Tilting his head, he smirked to recall Annja’s surprise at seeing him wield the skull. Had she thought him so cold-blooded? After his story about fleeing Granada with the thing, she must suspect nothing less.
It would serve to keep the woman on her toes around him. She got far too cocky at times. No reason to reveal his true intentions when her suspicions would keep her respectful.
Garin tapped through the contact numbers in his cell phone. His client expected discretion, and would receive it. He’d not gained a reputation for being trustworthy in the company he kept for no reason.
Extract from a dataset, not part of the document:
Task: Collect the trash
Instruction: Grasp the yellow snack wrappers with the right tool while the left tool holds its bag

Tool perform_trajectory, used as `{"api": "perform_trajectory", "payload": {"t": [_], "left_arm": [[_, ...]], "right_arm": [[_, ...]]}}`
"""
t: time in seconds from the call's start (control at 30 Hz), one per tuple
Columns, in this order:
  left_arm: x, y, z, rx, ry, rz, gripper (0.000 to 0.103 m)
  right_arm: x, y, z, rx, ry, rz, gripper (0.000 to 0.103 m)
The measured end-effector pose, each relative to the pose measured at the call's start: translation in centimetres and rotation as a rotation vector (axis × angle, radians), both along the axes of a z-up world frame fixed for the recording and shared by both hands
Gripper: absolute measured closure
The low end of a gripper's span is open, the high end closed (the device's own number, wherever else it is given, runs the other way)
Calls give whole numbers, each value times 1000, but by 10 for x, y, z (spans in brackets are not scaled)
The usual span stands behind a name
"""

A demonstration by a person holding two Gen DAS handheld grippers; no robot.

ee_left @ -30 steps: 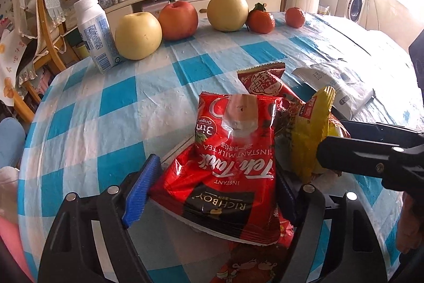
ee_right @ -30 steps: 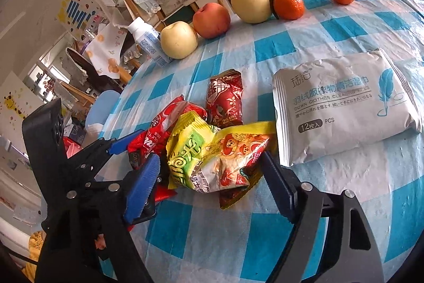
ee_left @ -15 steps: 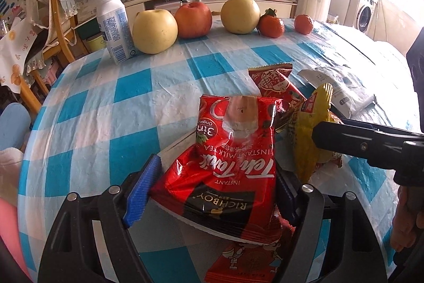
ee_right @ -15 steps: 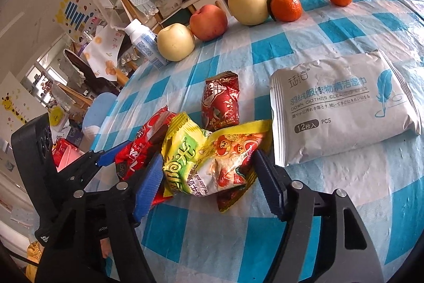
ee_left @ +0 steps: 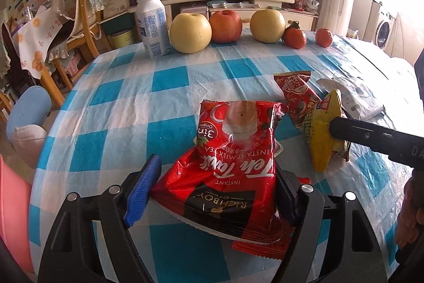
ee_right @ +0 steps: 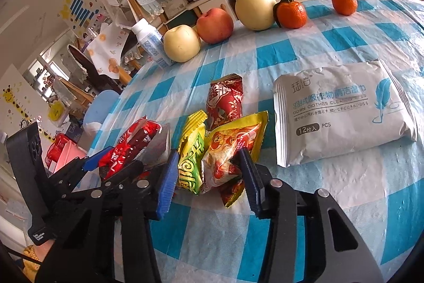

It was 2:00 a.m. in the country he wanted to call. Garin thought better than waking the client. The news could wait another six hours.
He put up his feet on the coffee table near the skull and closed his eyes. Maybe he’d keep this apartment. It had initially been a place to park while he’d brokered the deal. But he did like this city. It had potential. And Annja lived close by.
“I’ve so much to learn about you, Annja Creed.”
And she had a lot to learn about him.
W
HERE WAS
S
ERGE
? Annja had thought for sure it would be him to go after the professor for the skull. So if he hadn’t tracked the skull to Columbia, then who had?
Serge had been unaware of the sniper, or it hadn’t seemed he’d been associated with him. So there was another party involved in this mess Annja knew nothing about.
“Benjamin Ravenscroft,” she muttered. “Serge mentioned him, as did Garin. Who is that guy? Is he the guy I’m after? Or was he the thug Bart arrested?”
She would have liked to sit in on the questioning at the police station. But she would do well to stay away from any buildings with bars and cells. Bart was worried about her. She could handle herself fine. She gave Bart a lot of credit for not taking her into custody.
Sighing, she tromped up the stairs from the subway station after taking the train back to Brooklyn.
The first place Serge would probably look for her was her loft. She could go to Garin’s apartment and wrestle the skull from him. But right now? The best idea was to regroup and think through her options.
At least she was close to home, on familiar ground. And just far enough from Bart that he would not try to follow her.
Walking the sidewalks before a stretch of family cafés and shops, Annja dug out her cell phone. Tugging her hood over her head kept the wet snow from soaking through, but she would be completely wet in ten minutes or less.
Her first instinct was to call Roux, but she nixed that and instead called Bart. He answered immediately.
“You going to take the guy in for questioning?”
“Yes, but any conversation I have with him will be kept in strictest confidence.”
So he wasn’t going to bring her in on this one? Was it a means to punish her for not allowing him to help her?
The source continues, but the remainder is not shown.